§ PROMPT: Find "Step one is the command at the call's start" in the data, then restate the line it sits in and every later line word for word, ending with the last line.

§ DATASET CONTENT:
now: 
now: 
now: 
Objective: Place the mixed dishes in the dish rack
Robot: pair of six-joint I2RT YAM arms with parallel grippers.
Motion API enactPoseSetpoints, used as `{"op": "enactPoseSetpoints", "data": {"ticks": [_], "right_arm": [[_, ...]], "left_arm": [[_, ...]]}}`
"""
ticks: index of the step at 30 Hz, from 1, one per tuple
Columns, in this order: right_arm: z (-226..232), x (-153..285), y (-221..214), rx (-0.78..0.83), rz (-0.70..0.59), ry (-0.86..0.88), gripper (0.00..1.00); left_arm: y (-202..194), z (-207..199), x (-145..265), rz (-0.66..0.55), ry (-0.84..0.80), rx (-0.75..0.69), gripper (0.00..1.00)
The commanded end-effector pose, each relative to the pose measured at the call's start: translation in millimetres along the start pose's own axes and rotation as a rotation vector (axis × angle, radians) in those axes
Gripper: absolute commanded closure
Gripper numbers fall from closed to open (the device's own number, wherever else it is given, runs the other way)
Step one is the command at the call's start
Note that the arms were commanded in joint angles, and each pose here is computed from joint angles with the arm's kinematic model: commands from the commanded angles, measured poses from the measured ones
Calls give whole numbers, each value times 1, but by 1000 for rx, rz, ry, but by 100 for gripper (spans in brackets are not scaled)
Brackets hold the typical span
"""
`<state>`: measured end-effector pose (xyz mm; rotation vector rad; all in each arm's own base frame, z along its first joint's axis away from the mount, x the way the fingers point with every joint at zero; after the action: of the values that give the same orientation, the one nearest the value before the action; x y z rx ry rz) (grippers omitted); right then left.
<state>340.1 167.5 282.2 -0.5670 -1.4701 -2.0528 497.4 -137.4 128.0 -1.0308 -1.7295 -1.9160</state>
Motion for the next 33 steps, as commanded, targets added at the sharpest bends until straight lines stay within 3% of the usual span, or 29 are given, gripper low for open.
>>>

§ ANSWER TO THIS TASK:
Step one is the command at the call's start
Note that the arms were commanded in joint angles, and each pose here is computed from joint angles with the arm's kinematic model: commands from the commanded angles, measured poses from the measured ones
Calls give whole numbers, each value times 1, but by 1000 for rx, rz, ry, but by 100 for gripper (spans in brackets are not scaled)
Brackets hold the typical span
"""
`<state>`: measured end-effector pose (xyz mm; rotation vector rad; all in each arm's own base frame, z along its first joint's axis away from the mount, x the way the fingers point with every joint at zero; after the action: of the values that give the same orientation, the one nearest the value before the action; x y z rx ry rz) (grippers omitted); right then left.
<state>340.1 167.5 282.2 -0.5670 -1.4701 -2.0528 497.4 -137.4 128.0 -1.0308 -1.7295 -1.9160</state>
Motion for the next 33 steps, as commanded, targets added at the sharpest bends until straight lines stay within 3% of the usual span, or 29 are given, gripper low for open.
>>>

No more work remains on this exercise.